## Provided data

-----

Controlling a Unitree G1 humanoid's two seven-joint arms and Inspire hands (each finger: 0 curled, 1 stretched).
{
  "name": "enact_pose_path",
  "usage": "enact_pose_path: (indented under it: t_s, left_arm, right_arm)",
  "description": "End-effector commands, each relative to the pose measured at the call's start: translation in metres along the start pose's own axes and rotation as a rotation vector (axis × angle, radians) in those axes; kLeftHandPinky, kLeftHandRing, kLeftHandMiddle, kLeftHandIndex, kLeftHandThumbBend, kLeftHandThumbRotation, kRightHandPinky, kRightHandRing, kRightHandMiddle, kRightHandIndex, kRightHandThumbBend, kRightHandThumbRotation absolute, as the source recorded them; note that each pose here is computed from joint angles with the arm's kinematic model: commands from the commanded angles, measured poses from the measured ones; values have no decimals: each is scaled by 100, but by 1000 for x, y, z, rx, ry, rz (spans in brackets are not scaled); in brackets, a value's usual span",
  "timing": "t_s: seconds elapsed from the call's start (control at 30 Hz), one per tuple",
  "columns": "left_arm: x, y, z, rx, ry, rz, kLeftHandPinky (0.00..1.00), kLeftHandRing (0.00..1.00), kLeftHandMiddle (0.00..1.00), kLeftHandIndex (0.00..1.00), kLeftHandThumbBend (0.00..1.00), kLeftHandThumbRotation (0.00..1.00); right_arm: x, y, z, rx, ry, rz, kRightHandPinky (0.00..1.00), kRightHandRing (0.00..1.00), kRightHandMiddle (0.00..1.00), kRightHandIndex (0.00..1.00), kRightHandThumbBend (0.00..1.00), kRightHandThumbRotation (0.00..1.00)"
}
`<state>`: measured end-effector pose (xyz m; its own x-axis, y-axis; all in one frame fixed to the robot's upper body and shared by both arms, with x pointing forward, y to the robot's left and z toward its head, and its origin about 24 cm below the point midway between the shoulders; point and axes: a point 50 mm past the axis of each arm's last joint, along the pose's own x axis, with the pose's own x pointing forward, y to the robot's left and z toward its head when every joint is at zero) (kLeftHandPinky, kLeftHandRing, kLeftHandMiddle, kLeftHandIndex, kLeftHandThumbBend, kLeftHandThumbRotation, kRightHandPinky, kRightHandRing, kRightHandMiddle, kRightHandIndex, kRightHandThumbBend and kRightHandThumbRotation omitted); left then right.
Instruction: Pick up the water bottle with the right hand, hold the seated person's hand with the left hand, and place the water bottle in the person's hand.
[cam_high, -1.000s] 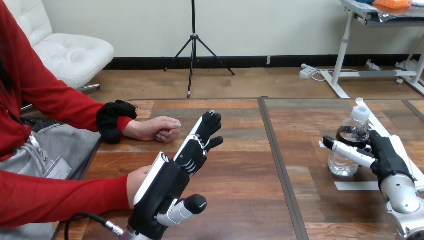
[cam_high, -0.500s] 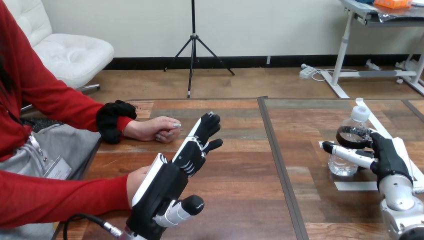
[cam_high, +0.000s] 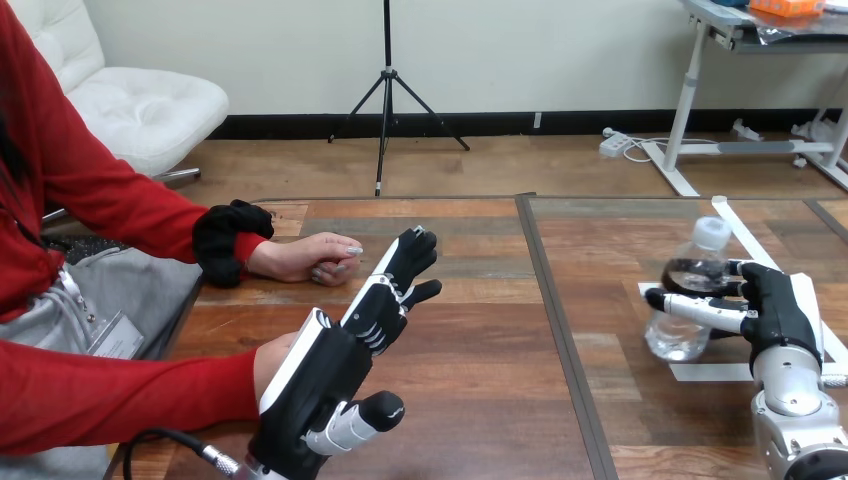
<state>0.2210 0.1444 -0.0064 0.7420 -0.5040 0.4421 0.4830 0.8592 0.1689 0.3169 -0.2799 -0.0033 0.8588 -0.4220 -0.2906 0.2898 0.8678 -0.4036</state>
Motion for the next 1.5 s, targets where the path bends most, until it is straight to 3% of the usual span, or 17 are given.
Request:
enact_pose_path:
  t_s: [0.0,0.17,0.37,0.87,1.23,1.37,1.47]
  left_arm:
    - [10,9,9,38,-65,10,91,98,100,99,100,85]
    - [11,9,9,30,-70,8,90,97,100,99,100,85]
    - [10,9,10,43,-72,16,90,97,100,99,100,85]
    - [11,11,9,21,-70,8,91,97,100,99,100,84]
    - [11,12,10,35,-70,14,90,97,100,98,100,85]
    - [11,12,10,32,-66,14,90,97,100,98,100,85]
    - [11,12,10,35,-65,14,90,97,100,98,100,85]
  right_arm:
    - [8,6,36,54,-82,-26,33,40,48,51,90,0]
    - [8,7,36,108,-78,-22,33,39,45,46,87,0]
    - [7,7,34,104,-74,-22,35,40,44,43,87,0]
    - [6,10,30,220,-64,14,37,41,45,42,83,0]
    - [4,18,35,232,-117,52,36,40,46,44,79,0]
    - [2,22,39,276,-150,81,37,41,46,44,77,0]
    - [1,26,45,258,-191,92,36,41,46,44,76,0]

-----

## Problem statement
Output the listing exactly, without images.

## Result of this exercise
Controlling a Unitree G1 humanoid's two seven-joint arms and Inspire hands (each finger: 0 curled, 1 stretched).
{
  "name": "enact_pose_path",
  "usage": "enact_pose_path: (indented under it: t_s, left_arm, right_arm)",
  "description": "End-effector commands, each relative to the pose measured at the call's start: translation in metres along the start pose's own axes and rotation as a rotation vector (axis × angle, radians) in those axes; kLeftHandPinky, kLeftHandRing, kLeftHandMiddle, kLeftHandIndex, kLeftHandThumbBend, kLeftHandThumbRotation, kRightHandPinky, kRightHandRing, kRightHandMiddle, kRightHandIndex, kRightHandThumbBend, kRightHandThumbRotation absolute, as the source recorded them; note that each pose here is computed from joint angles with the arm's kinematic model: commands from the commanded angles, measured poses from the measured ones; values have no decimals: each is scaled by 100, but by 1000 for x, y, z, rx, ry, rz (spans in brackets are not scaled); in brackets, a value's usual span",
  "timing": "t_s: seconds elapsed from the call's start (control at 30 Hz), one per tuple",
  "columns": "left_arm: x, y, z, rx, ry, rz, kLeftHandPinky (0.00..1.00), kLeftHandRing (0.00..1.00), kLeftHandMiddle (0.00..1.00), kLeftHandIndex (0.00..1.00), kLeftHandThumbBend (0.00..1.00), kLeftHandThumbRotation (0.00..1.00); right_arm: x, y, z, rx, ry, rz, kRightHandPinky (0.00..1.00), kRightHandRing (0.00..1.00), kRightHandMiddle (0.00..1.00), kRightHandIndex (0.00..1.00), kRightHandThumbBend (0.00..1.00), kRightHandThumbRotation (0.00..1.00)"
}
`<state>`: measured end-effector pose (xyz m; its own x-axis, y-axis; all in one frame fixed to the robot's upper body and shared by both arms, with x pointing forward, y to the robot's left and z toward its head, and its origin about 24 cm below the point midway between the shoulders; point and axes: a point 50 mm past the axis of each arm's last joint, along the pose's own x axis, with the pose's own x pointing forward, y to the robot's left and z toward its head when every joint is at zero) (kLeftHandPinky, kLeftHandRing, kLeftHandMiddle, kLeftHandIndex, kLeftHandThumbBend, kLeftHandThumbRotation, kRightHandPinky, kRightHandRing, kRightHandMiddle, kRightHandIndex, kRightHandThumbBend and kRightHandThumbRotation omitted); left then right.
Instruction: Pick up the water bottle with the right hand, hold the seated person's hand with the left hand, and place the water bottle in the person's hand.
[cam_high, -1.000s] 
[cam_high, -0.500s] 
[cam_high, +0.000s] 
<state>0.2210 0.1444 -0.0064 0.7420 -0.5040 0.4421 0.4830 0.8592 0.1689 0.3169 -0.2799 -0.0033 0.8588 -0.4220 -0.2906 0.2898 0.8678 -0.4036</state>
Motion for the next 1.5 s, targets where the path bends most, until it is straight to 3% of the usual span, or 17 are given.
Request:
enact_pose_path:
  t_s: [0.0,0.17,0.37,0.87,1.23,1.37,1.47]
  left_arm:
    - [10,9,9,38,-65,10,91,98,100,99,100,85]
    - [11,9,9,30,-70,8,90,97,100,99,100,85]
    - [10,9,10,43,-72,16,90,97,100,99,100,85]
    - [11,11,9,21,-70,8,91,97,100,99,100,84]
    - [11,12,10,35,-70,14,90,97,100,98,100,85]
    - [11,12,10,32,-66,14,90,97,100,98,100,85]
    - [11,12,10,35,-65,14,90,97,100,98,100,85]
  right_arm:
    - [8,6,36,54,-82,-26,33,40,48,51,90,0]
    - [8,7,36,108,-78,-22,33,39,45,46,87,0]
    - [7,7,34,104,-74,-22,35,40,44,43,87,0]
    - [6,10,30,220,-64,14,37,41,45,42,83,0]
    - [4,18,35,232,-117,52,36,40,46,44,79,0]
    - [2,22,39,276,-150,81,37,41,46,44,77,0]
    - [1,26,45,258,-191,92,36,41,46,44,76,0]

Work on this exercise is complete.